Hunt diplomatically told me that he had no confrontations with Tio. He specifically denied that Tio called him after Scott Wright’s death. “Tio and I worked well together,” he said. “I have a very high regard for him. We had different ideas on certain aspects of the cattle operation, but he adopted some of my ideas and I agreed with some of his.”

In reality, the two men were on a collision course. When Hunt told his board of directors at a meeting in Houston that he wanted to pay a consulting firm $500,000 to do a study assessing the King Ranch’s environmental problems, Tio glared at him and exclaimed that such a huge sum didn’t need to be spent. Tio said he knew the ranch from top to bottom, and he could show anyone the places where there might be problems, such as a garbage dump or an underground storage tank. There was a long, embarrassed silence around the table. The next day, Hunt ßew to Kingsville on the company’s jet and demanded to know why Tio had confronted him in such a manner in front of the board.
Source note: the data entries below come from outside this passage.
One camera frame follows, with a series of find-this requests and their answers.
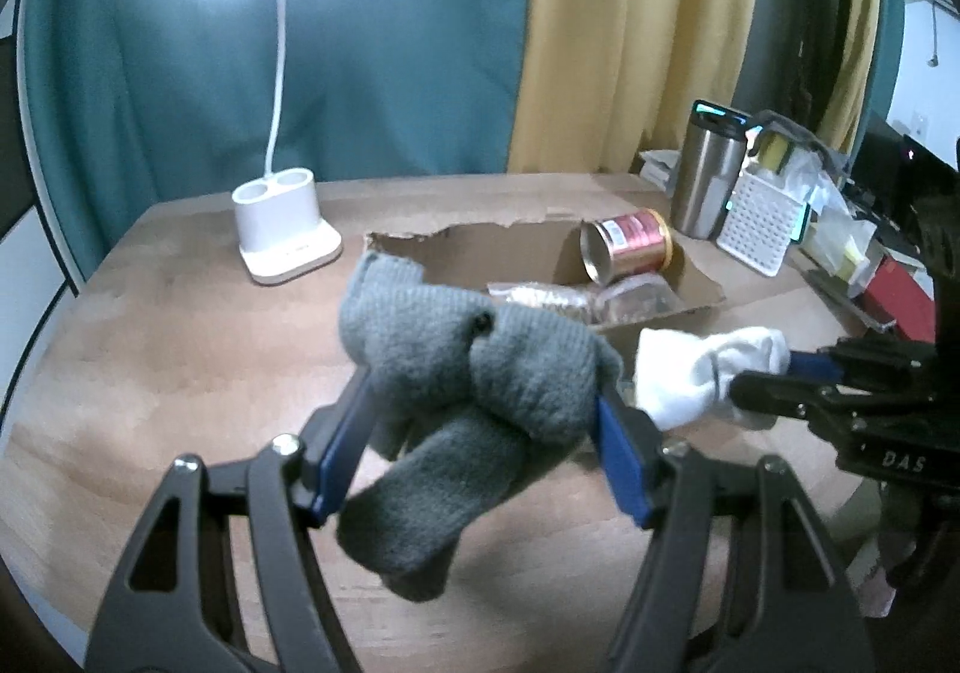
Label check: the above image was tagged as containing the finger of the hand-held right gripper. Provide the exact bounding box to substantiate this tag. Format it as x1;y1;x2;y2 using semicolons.
786;335;938;390
729;369;852;431

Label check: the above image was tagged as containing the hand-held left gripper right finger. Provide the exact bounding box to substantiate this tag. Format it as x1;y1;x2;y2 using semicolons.
596;384;878;673

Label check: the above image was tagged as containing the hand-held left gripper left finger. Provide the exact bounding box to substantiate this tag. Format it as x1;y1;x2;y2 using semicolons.
84;365;376;673

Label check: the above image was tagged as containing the white sock pair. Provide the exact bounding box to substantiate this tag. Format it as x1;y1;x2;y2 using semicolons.
634;326;791;432

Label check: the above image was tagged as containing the grey knitted sock pair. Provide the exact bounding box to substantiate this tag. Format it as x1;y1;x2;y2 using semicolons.
335;251;625;603

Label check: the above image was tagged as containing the brown cardboard box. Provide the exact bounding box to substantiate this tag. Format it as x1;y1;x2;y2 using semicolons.
365;217;727;363

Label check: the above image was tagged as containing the clear plastic snack bag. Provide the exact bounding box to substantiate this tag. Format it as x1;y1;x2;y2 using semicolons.
486;272;688;331

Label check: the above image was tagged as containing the red metal can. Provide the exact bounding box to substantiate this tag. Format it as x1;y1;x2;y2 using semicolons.
578;208;674;286

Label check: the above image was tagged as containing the red flat box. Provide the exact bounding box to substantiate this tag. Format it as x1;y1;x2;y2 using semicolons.
861;256;938;335

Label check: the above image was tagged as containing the yellow sticky note pad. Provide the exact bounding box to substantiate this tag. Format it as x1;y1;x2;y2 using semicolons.
821;223;875;284

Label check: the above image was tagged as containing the white perforated plastic basket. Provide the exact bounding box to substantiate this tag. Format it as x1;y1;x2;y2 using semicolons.
715;161;812;279

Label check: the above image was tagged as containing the crumpled clear plastic bag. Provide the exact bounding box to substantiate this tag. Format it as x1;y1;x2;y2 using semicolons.
757;109;856;232

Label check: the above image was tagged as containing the black monitor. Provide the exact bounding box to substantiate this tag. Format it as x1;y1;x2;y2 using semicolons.
855;116;960;232

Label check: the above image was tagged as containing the stainless steel tumbler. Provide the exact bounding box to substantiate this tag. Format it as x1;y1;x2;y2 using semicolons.
669;99;751;241

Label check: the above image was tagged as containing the yellow sponge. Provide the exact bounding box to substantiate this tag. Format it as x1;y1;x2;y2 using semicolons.
756;133;797;173

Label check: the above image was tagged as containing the white desk lamp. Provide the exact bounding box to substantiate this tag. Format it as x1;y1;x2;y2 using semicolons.
185;0;400;286

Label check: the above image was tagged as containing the stack of white papers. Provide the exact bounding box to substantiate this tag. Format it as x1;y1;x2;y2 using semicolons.
637;149;682;190

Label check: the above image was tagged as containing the yellow curtain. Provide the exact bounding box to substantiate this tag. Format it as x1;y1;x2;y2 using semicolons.
506;0;886;178

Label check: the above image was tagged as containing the teal curtain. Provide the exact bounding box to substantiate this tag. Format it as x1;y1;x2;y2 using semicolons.
15;0;535;273

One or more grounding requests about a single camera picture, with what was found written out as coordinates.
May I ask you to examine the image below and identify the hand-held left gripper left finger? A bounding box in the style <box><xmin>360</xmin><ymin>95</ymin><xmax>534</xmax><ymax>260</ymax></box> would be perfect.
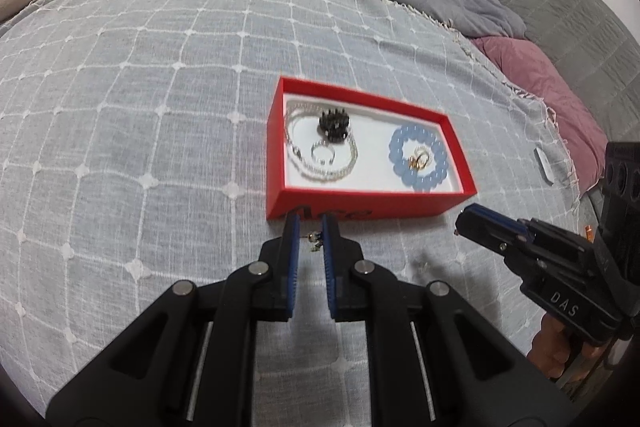
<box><xmin>46</xmin><ymin>211</ymin><xmax>302</xmax><ymax>427</ymax></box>

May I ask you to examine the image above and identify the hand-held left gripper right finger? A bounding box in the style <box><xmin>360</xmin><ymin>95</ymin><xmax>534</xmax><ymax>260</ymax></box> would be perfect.
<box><xmin>321</xmin><ymin>213</ymin><xmax>576</xmax><ymax>427</ymax></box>

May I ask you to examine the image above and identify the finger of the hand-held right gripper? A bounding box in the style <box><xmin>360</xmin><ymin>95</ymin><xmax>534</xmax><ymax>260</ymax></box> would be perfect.
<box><xmin>470</xmin><ymin>203</ymin><xmax>598</xmax><ymax>254</ymax></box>
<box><xmin>454</xmin><ymin>206</ymin><xmax>541</xmax><ymax>269</ymax></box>

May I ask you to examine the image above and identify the red box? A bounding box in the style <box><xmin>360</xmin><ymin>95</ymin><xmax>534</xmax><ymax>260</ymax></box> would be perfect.
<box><xmin>265</xmin><ymin>77</ymin><xmax>478</xmax><ymax>221</ymax></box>

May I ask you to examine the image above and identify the gold ring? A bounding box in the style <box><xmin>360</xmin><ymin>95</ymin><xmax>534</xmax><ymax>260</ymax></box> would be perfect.
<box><xmin>407</xmin><ymin>148</ymin><xmax>433</xmax><ymax>171</ymax></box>

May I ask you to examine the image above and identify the blue bead bracelet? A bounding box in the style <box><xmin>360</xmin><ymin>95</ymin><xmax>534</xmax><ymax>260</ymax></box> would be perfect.
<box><xmin>388</xmin><ymin>124</ymin><xmax>450</xmax><ymax>192</ymax></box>

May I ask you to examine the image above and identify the silver ring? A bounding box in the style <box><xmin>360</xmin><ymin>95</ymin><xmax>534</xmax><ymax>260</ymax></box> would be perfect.
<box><xmin>310</xmin><ymin>140</ymin><xmax>335</xmax><ymax>166</ymax></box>

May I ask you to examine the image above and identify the silver bead necklace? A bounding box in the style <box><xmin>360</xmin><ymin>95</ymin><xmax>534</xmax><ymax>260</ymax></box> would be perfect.
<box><xmin>283</xmin><ymin>101</ymin><xmax>360</xmax><ymax>182</ymax></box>

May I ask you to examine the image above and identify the black claw hair clip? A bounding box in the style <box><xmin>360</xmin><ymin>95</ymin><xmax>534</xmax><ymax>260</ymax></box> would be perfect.
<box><xmin>318</xmin><ymin>109</ymin><xmax>350</xmax><ymax>142</ymax></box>

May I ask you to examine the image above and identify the person's right hand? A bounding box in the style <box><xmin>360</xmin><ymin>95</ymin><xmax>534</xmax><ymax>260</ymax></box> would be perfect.
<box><xmin>529</xmin><ymin>312</ymin><xmax>623</xmax><ymax>383</ymax></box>

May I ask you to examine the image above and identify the white tag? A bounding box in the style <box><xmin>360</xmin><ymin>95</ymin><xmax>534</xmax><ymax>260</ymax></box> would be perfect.
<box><xmin>534</xmin><ymin>148</ymin><xmax>556</xmax><ymax>184</ymax></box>

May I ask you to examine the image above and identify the pink pillow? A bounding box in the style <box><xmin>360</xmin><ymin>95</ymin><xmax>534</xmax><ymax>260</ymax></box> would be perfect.
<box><xmin>470</xmin><ymin>36</ymin><xmax>608</xmax><ymax>195</ymax></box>

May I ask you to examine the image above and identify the grey quilted cover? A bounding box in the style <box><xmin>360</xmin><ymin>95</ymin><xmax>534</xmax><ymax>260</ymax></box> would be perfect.
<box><xmin>454</xmin><ymin>0</ymin><xmax>640</xmax><ymax>142</ymax></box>

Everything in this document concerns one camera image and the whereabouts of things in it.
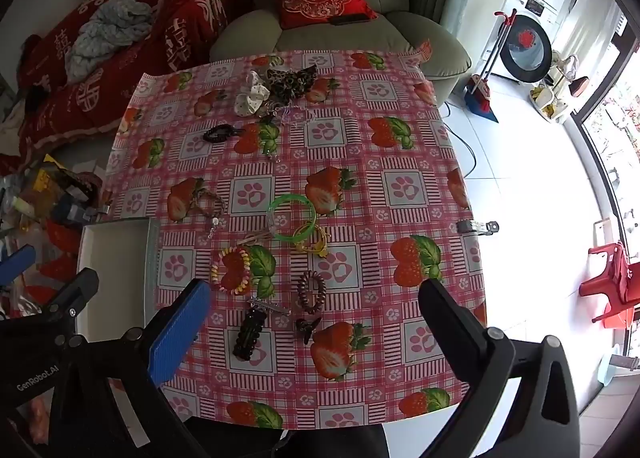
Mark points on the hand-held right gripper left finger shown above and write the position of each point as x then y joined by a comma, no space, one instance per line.
180,333

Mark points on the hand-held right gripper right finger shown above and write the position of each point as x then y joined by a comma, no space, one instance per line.
450,320

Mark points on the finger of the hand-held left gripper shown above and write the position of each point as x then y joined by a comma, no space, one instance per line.
15,263
75,295

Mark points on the white shallow tray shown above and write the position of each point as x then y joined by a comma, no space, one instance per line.
115,263

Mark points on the green translucent bangle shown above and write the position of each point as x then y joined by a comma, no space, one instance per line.
292,196

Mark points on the red snack bag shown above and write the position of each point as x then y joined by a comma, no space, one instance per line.
62,238

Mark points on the black beaded hair clip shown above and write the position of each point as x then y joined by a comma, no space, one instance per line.
247,335

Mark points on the yellow packet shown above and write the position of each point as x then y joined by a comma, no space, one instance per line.
45,178

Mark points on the metal table clamp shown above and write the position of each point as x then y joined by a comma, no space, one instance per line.
101,209
475,227

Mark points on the black printed box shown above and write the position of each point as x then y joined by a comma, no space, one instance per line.
75,193

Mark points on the silver hair clip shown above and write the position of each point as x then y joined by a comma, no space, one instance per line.
270,308

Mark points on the small silver pendant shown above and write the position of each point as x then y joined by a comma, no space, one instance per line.
215,223

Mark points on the small dark claw clip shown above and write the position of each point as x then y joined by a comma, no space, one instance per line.
306,329

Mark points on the red plastic stool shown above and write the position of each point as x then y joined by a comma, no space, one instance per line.
607,283

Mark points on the light green stool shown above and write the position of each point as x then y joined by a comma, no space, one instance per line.
612,368

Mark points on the strawberry print tablecloth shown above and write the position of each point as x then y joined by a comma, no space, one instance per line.
360,148

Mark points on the blue dustpan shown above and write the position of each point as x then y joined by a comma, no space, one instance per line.
480,101

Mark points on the white polka dot scrunchie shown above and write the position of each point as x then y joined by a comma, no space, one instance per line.
250,98

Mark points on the white rack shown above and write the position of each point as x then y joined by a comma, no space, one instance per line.
555,93

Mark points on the grey crumpled cloth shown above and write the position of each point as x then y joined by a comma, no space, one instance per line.
110,28

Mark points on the leopard print scrunchie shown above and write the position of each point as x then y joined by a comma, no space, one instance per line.
290,81

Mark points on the grey green armchair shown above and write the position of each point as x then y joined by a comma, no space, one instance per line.
400,38

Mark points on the red mop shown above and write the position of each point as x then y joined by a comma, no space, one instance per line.
502,33

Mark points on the white washing machine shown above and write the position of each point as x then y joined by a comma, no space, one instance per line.
525,38

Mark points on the black remote control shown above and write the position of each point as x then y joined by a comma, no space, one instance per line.
350,19
Around the ranch, Tio did not hide his opinion that Hunt was not leading the company. “He just wasn’t the kind of leader you would want to follow into battle,” Tio says now. “He never presented any vision of what he wanted King Ranch to become. He never once said to me, ‘Tio, this is where I want to go with the cattle and farming operations.’ All he had to do was tell me what he wanted, and I’d do it. But he kept me and the ranch managers in the dark like a bunch of mushrooms. He didn’t even once ask me to drive him around the ranch just to see what was here.”